» **Work item**: Scan the listing below for the word "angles", then copy each line that has it.

-- Supplied records follows --

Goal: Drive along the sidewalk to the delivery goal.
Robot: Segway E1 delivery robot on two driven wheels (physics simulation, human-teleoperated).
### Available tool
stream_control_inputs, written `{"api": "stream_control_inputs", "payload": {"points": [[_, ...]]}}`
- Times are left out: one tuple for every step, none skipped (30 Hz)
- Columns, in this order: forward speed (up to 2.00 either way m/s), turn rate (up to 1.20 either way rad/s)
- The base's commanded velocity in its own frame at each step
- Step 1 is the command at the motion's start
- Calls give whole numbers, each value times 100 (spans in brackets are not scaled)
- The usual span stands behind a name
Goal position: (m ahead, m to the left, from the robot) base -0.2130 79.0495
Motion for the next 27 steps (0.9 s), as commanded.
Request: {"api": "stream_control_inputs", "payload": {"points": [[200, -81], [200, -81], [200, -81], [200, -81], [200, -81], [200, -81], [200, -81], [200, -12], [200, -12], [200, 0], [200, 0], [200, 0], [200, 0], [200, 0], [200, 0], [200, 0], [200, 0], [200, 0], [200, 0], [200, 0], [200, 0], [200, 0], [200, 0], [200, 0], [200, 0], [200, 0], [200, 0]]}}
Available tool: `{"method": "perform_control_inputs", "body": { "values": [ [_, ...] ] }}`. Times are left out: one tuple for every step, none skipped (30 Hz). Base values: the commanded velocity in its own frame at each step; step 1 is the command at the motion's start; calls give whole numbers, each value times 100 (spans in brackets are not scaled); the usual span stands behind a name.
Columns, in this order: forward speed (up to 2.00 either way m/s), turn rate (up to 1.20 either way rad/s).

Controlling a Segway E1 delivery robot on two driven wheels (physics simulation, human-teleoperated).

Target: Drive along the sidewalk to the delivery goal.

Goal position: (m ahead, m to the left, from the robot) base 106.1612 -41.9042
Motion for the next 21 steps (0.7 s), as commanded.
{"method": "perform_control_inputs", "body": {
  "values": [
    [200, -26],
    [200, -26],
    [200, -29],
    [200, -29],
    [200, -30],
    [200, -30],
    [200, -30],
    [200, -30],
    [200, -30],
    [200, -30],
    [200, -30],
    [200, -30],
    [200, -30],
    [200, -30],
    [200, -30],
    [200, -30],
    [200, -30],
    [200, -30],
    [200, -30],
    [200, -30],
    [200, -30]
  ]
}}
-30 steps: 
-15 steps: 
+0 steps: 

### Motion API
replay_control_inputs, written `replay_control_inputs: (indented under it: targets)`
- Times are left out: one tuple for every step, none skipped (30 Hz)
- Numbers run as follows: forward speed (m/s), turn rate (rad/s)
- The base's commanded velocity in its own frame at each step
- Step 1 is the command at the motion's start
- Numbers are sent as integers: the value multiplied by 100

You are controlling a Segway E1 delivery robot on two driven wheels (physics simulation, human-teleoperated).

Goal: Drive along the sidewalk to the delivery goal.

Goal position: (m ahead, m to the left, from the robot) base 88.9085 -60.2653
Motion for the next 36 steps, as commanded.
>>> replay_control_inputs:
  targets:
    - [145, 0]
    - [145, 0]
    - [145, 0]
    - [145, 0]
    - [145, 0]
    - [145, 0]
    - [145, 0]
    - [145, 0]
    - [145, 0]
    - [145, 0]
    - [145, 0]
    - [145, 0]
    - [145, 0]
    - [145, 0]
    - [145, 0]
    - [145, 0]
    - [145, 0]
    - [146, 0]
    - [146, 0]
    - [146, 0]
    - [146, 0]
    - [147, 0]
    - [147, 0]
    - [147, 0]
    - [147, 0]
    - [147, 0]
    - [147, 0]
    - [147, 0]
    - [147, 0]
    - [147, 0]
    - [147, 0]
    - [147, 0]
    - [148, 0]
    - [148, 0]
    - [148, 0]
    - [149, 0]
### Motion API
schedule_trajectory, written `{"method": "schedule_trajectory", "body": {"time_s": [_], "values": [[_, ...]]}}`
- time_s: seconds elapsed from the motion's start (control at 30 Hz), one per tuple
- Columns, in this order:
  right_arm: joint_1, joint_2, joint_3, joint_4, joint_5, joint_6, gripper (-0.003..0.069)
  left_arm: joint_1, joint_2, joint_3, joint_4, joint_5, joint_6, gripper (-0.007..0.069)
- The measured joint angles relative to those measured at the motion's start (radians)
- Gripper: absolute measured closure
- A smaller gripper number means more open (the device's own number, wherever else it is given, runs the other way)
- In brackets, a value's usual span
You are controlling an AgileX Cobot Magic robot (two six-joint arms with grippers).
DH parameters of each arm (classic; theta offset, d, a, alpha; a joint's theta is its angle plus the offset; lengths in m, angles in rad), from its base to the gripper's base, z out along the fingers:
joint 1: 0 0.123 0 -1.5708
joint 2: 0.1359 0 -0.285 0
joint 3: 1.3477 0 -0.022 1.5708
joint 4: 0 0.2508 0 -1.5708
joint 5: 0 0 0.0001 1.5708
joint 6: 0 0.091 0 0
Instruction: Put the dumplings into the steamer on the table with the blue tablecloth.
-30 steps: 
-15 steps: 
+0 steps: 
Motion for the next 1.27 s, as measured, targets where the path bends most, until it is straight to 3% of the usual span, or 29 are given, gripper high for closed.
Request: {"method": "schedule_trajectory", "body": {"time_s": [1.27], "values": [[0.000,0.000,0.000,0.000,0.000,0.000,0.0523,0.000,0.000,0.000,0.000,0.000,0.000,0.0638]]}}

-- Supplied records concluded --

» **Output for this task**:
- The measured joint angles relative to those measured at the motion's start (radians)
DH parameters of each arm (classic; theta offset, d, a, alpha; a joint's theta is its angle plus the offset; lengths in m, angles in rad), from its base to the gripper's base, z out along the fingers:

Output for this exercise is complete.